Dans un article publié le 15 mai 2026, Le Parisien titre : « L’administration Trump choisit un spécialiste des troubles de l’érection pour animer une conférence de presse sur le hantavirus ».

Le chapeau annonce d’emblée un haut responsable du ministère de la Santé américain connu pour ses « positions extrêmes et ses théories complotistes ». Le texte reprend point par point le récit d’un article de CNN paru le même jour, signé par un journaliste (Andrew Kaczynski et collaborateurs). L’article du Parisien, lui, n’est pas signé – seulement crédité « Par Le Parisien ».

Le Parisien décrit le docteur Brian Christine, à la tête du U.S. Public Health Service Commissioned Corps et Assistant Secretary for Health, comme urologue en Alabama spécialisé dans les implants pelviens facilitant l’érection, avec « très peu d’expérience et de connaissances en santé publique » en omettant de mentionner ce qui est écrit dans l’article CNN : amiral (quatre étoiles) !
En outre le Parisien insiste sur ses déclarations passées : pandémie de Covid liée à un complot de contrôle de la population, comparaison de l’administration Biden à l’Allemagne nazie, remise en cause de l’élection de 2020, opposition aux vaccins Covid présentés comme n’empêchant ni maladie ni transmission, et plaidoyer pour l’interdiction totale de l’avortement sans exception.

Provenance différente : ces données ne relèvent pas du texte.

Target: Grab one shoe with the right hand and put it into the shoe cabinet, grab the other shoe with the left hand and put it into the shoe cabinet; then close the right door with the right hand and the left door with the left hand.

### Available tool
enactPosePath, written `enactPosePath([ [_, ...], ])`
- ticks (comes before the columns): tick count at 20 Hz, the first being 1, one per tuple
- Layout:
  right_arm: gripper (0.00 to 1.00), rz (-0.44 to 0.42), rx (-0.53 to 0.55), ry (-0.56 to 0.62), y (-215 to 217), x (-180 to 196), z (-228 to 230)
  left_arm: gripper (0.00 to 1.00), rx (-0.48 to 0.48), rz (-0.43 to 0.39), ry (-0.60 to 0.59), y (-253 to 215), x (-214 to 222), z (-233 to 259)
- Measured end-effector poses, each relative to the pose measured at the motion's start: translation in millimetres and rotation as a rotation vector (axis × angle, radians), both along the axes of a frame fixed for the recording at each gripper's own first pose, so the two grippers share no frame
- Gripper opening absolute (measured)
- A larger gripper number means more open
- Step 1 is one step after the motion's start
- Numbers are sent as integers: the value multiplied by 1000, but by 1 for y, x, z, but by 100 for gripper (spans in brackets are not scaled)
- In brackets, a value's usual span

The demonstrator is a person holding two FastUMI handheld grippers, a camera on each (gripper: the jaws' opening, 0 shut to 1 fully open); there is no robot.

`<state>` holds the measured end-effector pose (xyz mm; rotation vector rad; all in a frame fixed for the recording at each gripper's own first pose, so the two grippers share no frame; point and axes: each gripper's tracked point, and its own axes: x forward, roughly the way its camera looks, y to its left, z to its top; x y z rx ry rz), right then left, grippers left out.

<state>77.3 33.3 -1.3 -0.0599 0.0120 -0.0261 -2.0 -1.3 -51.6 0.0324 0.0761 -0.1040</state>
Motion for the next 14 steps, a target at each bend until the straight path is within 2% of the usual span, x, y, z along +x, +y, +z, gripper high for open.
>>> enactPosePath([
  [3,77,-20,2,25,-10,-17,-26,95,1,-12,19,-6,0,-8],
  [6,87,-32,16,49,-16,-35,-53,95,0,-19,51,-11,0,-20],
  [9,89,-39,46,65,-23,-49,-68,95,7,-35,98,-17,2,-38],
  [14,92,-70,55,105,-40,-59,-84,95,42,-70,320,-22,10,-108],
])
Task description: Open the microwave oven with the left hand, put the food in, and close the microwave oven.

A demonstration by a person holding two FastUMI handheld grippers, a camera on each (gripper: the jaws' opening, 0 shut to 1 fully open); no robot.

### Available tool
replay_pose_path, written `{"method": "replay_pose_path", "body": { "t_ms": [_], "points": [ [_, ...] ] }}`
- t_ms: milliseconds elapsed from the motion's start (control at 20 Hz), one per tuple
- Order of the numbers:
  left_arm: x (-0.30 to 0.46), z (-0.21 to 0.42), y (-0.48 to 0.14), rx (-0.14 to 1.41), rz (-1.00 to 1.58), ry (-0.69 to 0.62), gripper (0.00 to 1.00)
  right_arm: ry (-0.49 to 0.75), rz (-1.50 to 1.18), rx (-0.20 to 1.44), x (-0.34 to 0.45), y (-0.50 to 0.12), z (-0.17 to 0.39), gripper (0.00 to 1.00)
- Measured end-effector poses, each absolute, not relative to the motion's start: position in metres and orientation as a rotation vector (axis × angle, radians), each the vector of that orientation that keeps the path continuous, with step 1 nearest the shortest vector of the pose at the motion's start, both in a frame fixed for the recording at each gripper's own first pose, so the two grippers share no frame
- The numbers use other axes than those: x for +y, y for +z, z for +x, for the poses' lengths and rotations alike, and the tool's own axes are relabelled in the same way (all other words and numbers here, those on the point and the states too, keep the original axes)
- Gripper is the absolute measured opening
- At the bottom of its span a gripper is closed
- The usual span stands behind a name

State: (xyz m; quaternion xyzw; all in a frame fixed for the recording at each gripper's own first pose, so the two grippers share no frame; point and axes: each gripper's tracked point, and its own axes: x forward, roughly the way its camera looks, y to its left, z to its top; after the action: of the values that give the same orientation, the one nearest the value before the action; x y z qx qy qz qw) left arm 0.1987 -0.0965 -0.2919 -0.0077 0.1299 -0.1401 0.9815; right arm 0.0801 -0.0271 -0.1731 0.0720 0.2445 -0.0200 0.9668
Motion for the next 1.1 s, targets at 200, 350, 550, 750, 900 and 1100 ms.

Chaque élément apparaît dans le même ordre et avec les mêmes accents que chez CNN.

Le quotidien français cite explicitement CNN comme source pour le parcours professionnel et les propos controversés. Il intègre des liens internes vers d’autres contenus maison sur les complotistes ou Trump et Kennedy, renforçant l’effet d’ensemble. Aucune investigation supplémentaire n’apparaît : ni vérification indépendante des faits médicaux, ni analyse du rôle exact de l’amiral Christine en tant qu’Assistant Secretary for Health, ni contexte sur la faible transmissibilité interhumaine du hantavirus.

Le piège du framing
Le choix du titre et de l’angle repose sur un procédé classique : isoler une spécialité médicale privée (urologie reconstructrice et implants péniens) pour discréditer un responsable nommé à un poste administratif et politique.

Ce framing transforme un médecin qualifié, formé à Emory et à l’Université d’Alabama à Birmingham, et confirmé par le Sénat américain comme amiral, en figure ridicule ou incompétente par association. CNN avait ouvert la voie avec « Penile implant specialist with history of far-right comments ». Le Parisien reprend la formule presque à l’identique, en français, pour maximiser l’impact émotionnel.

Les biais de sélection sautent aux yeux. Les articles mettent en avant les déclarations les plus tranchées de Christine tout en minimisant son parcours chirurgical reconnu, ses formations internationales et son rôle actuel à la tête d’un corps uniformisé de plus de 5 000 officiers de santé publique.

Approche pragmatique versus « pornographie de la peur »
Lors de la conférence de presse, l’amiral Christine a insisté sur un risque « très, très faible » pour le grand public, rappelant que le hantavirus se transmet principalement par contact avec des rongeurs et très rarement d’homme à homme (sauf cas rares comme le variant Andes).

Cette communication mesurée contraste fortement avec l’approche observée en France, où certains médias et responsables ont souvent été accusés de pratiquer une « pornographie de la peur » – expression utilisée par des voix critiques comme le Pr Martin Zizi, et Pr Christian Perronne infectiologue (l’interview du Pr Perronne a fait plus de 2.5 millions de vues).
Ce dernier, dans des interventions récentes, dénonce une dramatisation excessive qui rappelle les premiers temps du Covid, avec réunions de crise et images alarmistes, alors que les données objectives (transmission limitée, virus connu depuis des décennies) plaident pour une désescalade et une information proportionnée.

En relayant prioritairement le framing sensationnaliste américain via CNN, Le Parisien contribue au narratif dominant en France : celui qui privilégie la mise en garde dramatisée plutôt que la gestion pragmatique et transparente. Cette couverture aide à maintenir un climat de méfiance et de peur potentielle autour d’une maladie dont le risque pandémique reste faible selon les autorités sanitaires elles-mêmes, renforçant ainsi l’idée qu’une réponse calme et factuelle (comme celle promue par l’actuel HHS) serait suspecte par nature. Le framing initial dicte le reste du récit.